Dental research emphasizes that the first thousand days of life are crucial for implementing actions to ensure good oral and general health development that can last a lifetime [13]. Clinical evidence of poor oral health in the perinatal period can be summed up as follows:

  • there is an association between the risk of preterm delivery and low birth weight with periodontal disease and increased oral inflammatory burden in pregnant women [14, 15]. Periodontal disease can be controlled with regular dental check-ups and proper oral hygiene at home, using a toothbrush and dental floss at least twice daily;

  • the overall prevalence of oral mucosal disorders is 11.8% in pregnant women. Gingival hyperplasia, morsicatio buccarum, oral candidiasis, pyogenic granuloma, and benign migratory glossitis are the most common lesions [16]. Regular check-ups can reduce their occurrence or manage them appropriately, reducing related pain;

  • reflux, which is very common during the first trimester, can lead to dental erosion, so appropriate preventive measures should also be recommended [17];

  • mothers with a high salivary level of mutans streptococci, a major caries-related bacteria, can favor early colonization of the child’s mouth, increasing baby caries risk [18, 19]. Therefore, salivary bacteria transmission between the mother’s and baby’s mouths should be discouraged;

  • breastfeeding beyond 12 months, especially at night, is positively associated with Early Childhood Caries (ECC) [20]. Providing advice on diet and feeding leads to a reduced risk of caries in children [21]. When the first tooth erupts, it should be brushed with fluoride-containing toothpaste.
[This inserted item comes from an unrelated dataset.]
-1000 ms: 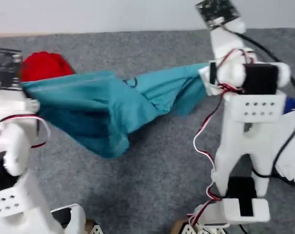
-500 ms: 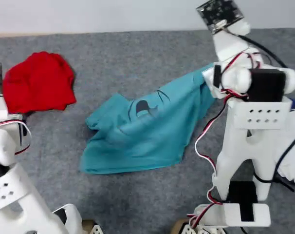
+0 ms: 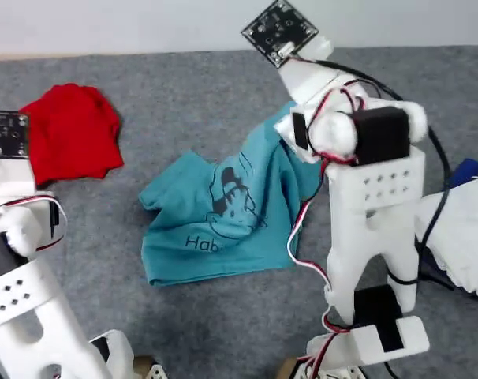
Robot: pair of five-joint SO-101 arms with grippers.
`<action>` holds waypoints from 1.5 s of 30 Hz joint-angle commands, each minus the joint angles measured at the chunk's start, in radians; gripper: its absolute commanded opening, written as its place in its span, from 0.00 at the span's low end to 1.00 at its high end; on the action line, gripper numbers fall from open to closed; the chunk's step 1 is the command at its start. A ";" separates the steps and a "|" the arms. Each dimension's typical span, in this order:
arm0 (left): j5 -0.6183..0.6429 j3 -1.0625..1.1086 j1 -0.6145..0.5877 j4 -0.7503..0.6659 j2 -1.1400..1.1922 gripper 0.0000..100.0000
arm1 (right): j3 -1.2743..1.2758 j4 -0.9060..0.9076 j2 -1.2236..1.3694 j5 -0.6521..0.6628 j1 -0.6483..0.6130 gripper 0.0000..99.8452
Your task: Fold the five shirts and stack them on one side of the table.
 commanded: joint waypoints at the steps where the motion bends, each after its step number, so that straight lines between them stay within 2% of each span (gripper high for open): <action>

Caregivers, particularly mothers, play a crucial role in their children’s oral health, not only because of individual and biological factors but also because their socio-economical determinants are related to infants’ caries risk [22]. The experience of ECC and dental pain in children is related to parents’ educational and economic level: the most disadvantaged mothers have offspring with the highest prevalence of dental caries in both dentitions [23]. In a study conducted in the USA, the cumulative risk of caries at three years was lower among children whose mothers had more than a high school diploma [24]. Similar conclusions can, however, be found in studies held in high [25, 26], middle [27], and low-income countries [28, 29]. Good oral health behavior, including early referral of children to dental services, is associated with higher maternal education and oral health knowledge [27]. For these reasons, pregnant women and their partners should be educated about the benefits of good oral health practices. Parents can only help their children establish effective dental hygiene and a proper eating routine if they know the harmful effects of incorrect behavior.

Based on these premises, a cross-sectional web-based survey was conducted in Northern Italy, interviewing new mothers with a high level of education to assess whether their knowledge and attitudes about their own and their child’s oral health were adequate.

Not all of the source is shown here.